Encore en 2018, l’avenir de l’internationalisme libéral américain est un sujet brûlant d’actualité. Nous avons vu précédemment que les auteurs ont commencé à s’y intéresser dès la fin de la Première Guerre mondiale, puis il y a eu une recrudescence à la fin de la Seconde Guerre mondiale, à la fin de la guerre froide et au lendemain des attentats terroristes du 11 septembre 2001. Les sources utilisées par les chercheurs ne diffèrent pas réellement avec le temps, même si la déclassification massive des archives permet d’avoir accès à des nouveaux documents. Cela reste principalement des mémoires de présidents, de sénateurs ou de représentants, ainsi que les documents officiels du Congressional Record ou du Department of State. En ce qui a trait à l’internationalisme wilsonien, les Papers of Woodrow Wilson dépouillés par Arthur S. Link ont été une mine d’or presque intarissable pour ceux qui ont bien voulu l’exploiter.

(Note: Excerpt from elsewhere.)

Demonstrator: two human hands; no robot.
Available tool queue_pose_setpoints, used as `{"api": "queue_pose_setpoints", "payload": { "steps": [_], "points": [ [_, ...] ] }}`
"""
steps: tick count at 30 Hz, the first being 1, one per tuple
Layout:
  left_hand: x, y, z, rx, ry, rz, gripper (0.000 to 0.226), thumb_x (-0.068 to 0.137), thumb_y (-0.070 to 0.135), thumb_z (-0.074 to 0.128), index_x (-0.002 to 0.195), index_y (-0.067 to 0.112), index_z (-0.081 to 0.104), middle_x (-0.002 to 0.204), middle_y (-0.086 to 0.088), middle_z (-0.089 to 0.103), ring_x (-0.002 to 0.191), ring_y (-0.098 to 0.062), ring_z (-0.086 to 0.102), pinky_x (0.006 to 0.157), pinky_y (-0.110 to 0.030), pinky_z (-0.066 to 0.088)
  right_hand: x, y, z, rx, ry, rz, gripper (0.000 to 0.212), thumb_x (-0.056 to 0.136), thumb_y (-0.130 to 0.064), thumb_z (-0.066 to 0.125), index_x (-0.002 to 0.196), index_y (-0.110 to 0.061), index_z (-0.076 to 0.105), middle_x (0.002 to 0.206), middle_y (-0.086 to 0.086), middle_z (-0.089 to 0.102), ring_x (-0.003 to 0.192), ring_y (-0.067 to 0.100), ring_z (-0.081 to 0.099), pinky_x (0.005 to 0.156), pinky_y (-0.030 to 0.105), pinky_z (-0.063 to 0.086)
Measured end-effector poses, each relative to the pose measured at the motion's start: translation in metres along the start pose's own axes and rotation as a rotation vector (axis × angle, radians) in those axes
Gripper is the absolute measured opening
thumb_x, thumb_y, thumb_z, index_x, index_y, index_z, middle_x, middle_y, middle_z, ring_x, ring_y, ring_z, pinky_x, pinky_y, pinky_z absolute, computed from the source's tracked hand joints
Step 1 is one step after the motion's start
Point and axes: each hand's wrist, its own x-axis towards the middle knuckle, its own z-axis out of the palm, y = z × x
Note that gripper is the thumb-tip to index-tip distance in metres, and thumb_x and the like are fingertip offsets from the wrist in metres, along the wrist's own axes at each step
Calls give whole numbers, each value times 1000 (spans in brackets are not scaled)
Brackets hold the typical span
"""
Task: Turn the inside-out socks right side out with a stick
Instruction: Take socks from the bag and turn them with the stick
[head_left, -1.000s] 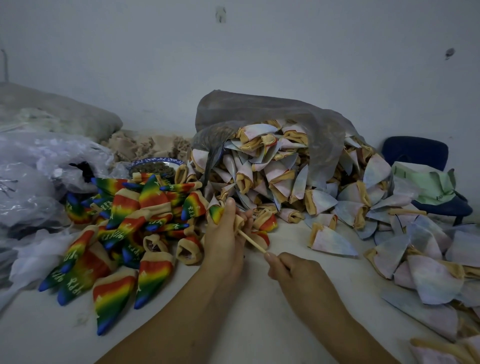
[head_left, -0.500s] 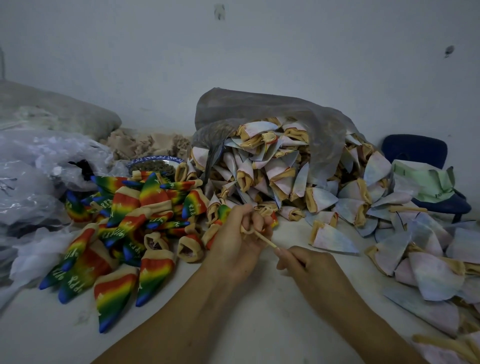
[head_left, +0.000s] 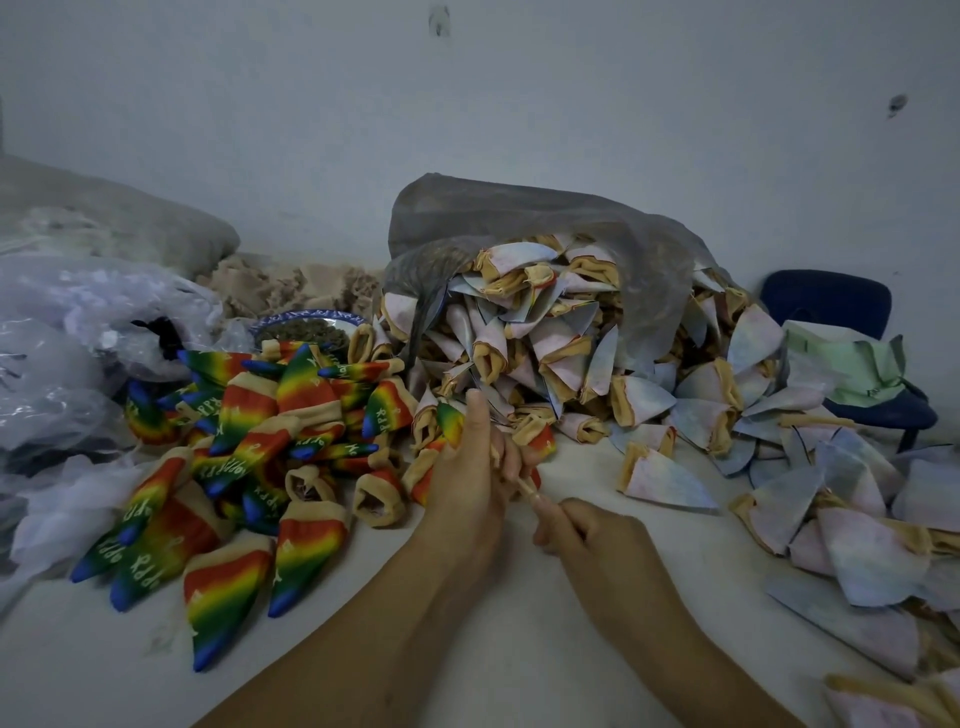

Depuis le début des années 1990, période à laquelle nous nous intéressons, la question qui se lit sur toutes les lèvres concerne l’héritage de Wilson en matière de politique étrangère américaine ainsi que la façon dont il a modulé le nouvel ordre international. Des auteurs comme David Fromkin et Robert W. Tucker nous mettent en garde contre l’appellation « wilsonisme » qui porte à confusion par son caractère trop flexible qui lui fait perdre son essence et par les idées qu’on lui rattache, qui ne sont pas nécessairement du cru de Wilson.

Ensuite, le sujet auquel s’arrêtent le plus les auteurs est celui de la pièce maîtresse de la politique de Wilson. Thomas J. Knock mise sur le maintien de la paix, Anne-Marie Slaughter sur le multilatéralisme, Tony Smith sur la promotion de la démocratie et Brad Simpson sur le droit à l’autodétermination. Toutes ces interprétations ne diffèrent parfois que par des subtilités dans le discours et c’est ce que tentent de démontrer Trygve Throntveit et John Milton Cooper Jr. Wilson était un homme articulé et éduqué ; ce qu’il a dit ou ce qu’il n’a pas dit il y a près d’un siècle continu de hanter les Américains.

Bien que le wilsonisme occupe une place prépondérance dans le discours sur l’internationalisme libéral américain et qu’il retient principalement l’attention des chercheurs par son caractère presque mythique, ce n’est pas la seule figure. Justin Vaïsse insiste fortement là-dessus. Après avoir clamé haut et fort que l’internationalisme wilsonien était le rendez-vous manqué des États-Unis, il invite la communauté scientifique à développer d’autres modèles d’analyse. Robert L. Paarlberg s’intéresse au leadership américain cantonné dans les initiatives nationales démontrant que le Congrès est réfractaire à appuyer des politiques ne bénéficiant pas d’un fort lobby interne. Elizabeth Borgwardt sort des sentiers battus en traitant des relations internationales en termes davantage humanitaires que politiques, militaires ou économiques.

Finalement, pour ce qui est des perspectives d’avenir de l’internationalisme libéral américain, les travaux recensés nous laissent une opinion partagée. Robert McNamara et James G. Blight parlent du fantôme de Wilson qui continue de nous hanter et dont nous devons nous départir pour avancer. Il est essentiel selon eux de réussir là où le président a échoué. Frank Ninkovich, lui, est catégorique : il n’y a pas que Wilson qui est mort, ses idées aussi. Lloyd Ambrosius, Michael Mandelbaum et Francis Fukuyama sont toutefois plus optimistes. Il est vrai que le wilsonisme n’a pas eu les effets escomptés, mais il laisse des idées qui pourraient être exploitées différemment.

G. John Ikenberry, dans ses écrits de la dernière décennie, nous incite à réorganiser l’ordre international qui est victime d’une crise d’autorité et de gouvernance. George W. Bush ne doit pas récolter tout le blâme. L’émergence de la Chine, comme l’expliquent Bruce W. Jentleson et Steven Weber, est aussi une menace sérieuse à l’hégémonie américaine. Trop confiants, les Américains croyaient qu’il n’y avait plus de danger qui les guettait une fois la chute de l’URSS et du communisme passée. Et ils se retrouvent traqués par le monstre qu’ils ont eux-mêmes créé : « Men always commit the error of not knowing where to limit their hopes, and by trusting to these rather than to a just measure of their resources, they are generally ruined[91] ».